* _What this task involves_
Your answer must be every line of the data below that holds the string "frame", copied exactly.

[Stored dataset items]
----------------------------------------
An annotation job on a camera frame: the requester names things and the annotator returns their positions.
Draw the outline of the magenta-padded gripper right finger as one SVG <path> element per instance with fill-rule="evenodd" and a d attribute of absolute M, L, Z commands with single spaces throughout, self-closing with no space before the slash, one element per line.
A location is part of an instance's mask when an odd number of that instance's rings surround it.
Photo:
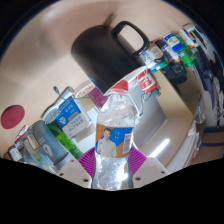
<path fill-rule="evenodd" d="M 128 172 L 128 186 L 130 188 L 143 187 L 169 174 L 156 158 L 147 157 L 134 147 L 129 153 Z"/>

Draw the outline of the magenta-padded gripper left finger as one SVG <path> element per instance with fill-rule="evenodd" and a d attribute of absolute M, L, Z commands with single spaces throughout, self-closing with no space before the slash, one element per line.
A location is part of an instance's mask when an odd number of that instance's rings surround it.
<path fill-rule="evenodd" d="M 78 159 L 69 160 L 58 176 L 84 188 L 90 188 L 95 173 L 95 149 L 92 148 Z"/>

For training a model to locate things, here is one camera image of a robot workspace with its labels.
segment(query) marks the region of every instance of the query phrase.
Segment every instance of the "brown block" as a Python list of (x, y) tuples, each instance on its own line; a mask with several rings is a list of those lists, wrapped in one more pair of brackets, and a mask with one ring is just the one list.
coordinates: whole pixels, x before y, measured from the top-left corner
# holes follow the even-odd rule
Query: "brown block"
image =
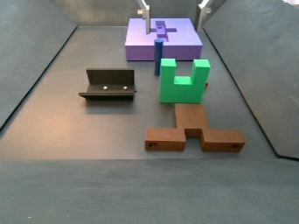
[(201, 104), (175, 103), (175, 127), (184, 129), (185, 137), (199, 138), (208, 121)]
[(200, 136), (203, 151), (240, 152), (245, 145), (241, 131), (235, 129), (205, 129)]
[(148, 151), (183, 151), (185, 136), (183, 129), (147, 129), (144, 148)]

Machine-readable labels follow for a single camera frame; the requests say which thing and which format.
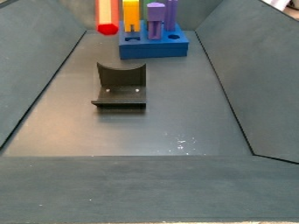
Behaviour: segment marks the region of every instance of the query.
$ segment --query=slanted wall
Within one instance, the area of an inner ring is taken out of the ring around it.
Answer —
[[[57,0],[0,8],[0,146],[84,31]]]
[[[196,30],[257,155],[299,162],[299,23],[224,0]]]

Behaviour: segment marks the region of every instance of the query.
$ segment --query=gray surface
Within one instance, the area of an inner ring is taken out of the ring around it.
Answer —
[[[88,29],[95,29],[95,0],[60,0],[60,2]],[[220,2],[221,0],[181,0],[177,11],[177,21],[181,28],[185,31],[193,31]]]
[[[8,4],[14,3],[17,0],[0,0],[0,9],[4,8]]]
[[[257,155],[299,162],[299,24],[257,0],[227,0],[197,29]]]
[[[299,221],[299,166],[257,157],[0,158],[0,222]]]
[[[239,130],[193,31],[189,55],[120,60],[117,36],[91,31],[14,132],[4,156],[248,156]],[[97,110],[96,63],[147,64],[147,108]]]
[[[49,82],[83,33],[55,0],[0,9],[0,145]]]

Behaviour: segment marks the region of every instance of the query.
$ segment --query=blue block
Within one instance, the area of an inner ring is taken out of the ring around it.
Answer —
[[[121,60],[187,56],[189,40],[179,25],[175,31],[163,31],[163,38],[149,40],[144,21],[140,32],[124,32],[124,22],[119,23],[119,55]]]

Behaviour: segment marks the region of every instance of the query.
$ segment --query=orange cylinder
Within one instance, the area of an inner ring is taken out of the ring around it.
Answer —
[[[117,0],[96,0],[96,30],[104,35],[115,35],[117,27]]]

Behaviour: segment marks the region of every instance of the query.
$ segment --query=black holder
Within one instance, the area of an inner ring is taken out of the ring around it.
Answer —
[[[115,69],[97,63],[100,90],[97,107],[145,107],[145,64],[133,69]]]

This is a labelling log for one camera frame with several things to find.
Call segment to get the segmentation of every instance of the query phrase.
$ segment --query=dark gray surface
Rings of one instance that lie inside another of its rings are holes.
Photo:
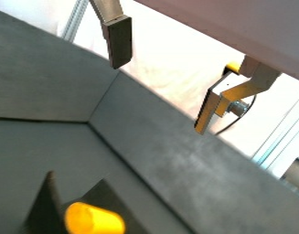
[[[0,12],[0,117],[87,122],[118,71]]]
[[[0,121],[0,234],[18,233],[50,170],[63,203],[106,178],[150,233],[190,233],[86,124]]]
[[[123,73],[90,123],[198,233],[299,234],[299,197]]]

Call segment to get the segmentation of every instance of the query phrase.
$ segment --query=yellow cylinder
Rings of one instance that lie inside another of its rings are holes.
[[[64,214],[70,234],[123,234],[126,227],[119,214],[86,203],[74,203]]]
[[[239,63],[237,62],[230,62],[227,65],[226,65],[226,68],[233,71],[233,73],[235,73],[237,75],[239,75],[239,69],[241,69],[241,65]]]

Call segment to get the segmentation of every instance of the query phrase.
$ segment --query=white wall
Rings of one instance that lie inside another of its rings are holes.
[[[76,0],[0,0],[0,11],[56,34]]]

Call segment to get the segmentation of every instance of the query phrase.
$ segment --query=yellow object
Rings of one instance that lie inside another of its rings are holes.
[[[235,73],[237,75],[239,75],[239,69],[241,69],[241,65],[238,62],[230,62],[226,65],[226,68],[233,71],[233,73]]]
[[[86,203],[74,203],[64,215],[66,228],[70,234],[123,234],[122,217]]]

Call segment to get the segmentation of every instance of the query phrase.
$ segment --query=metal rod
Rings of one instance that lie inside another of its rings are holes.
[[[82,18],[84,17],[88,2],[90,0],[76,1],[71,17],[68,18],[62,38],[70,42],[74,42],[75,40],[76,33],[79,30],[79,24]]]
----------------------------------------
* _Finished exercise_
An annotation job on a camera frame: the requester names things and the annotator returns their positions.
Machine-readable labels follow for a single camera frame; the requests say which thing and which format.
This is a labelling log for one camera frame with several things to find.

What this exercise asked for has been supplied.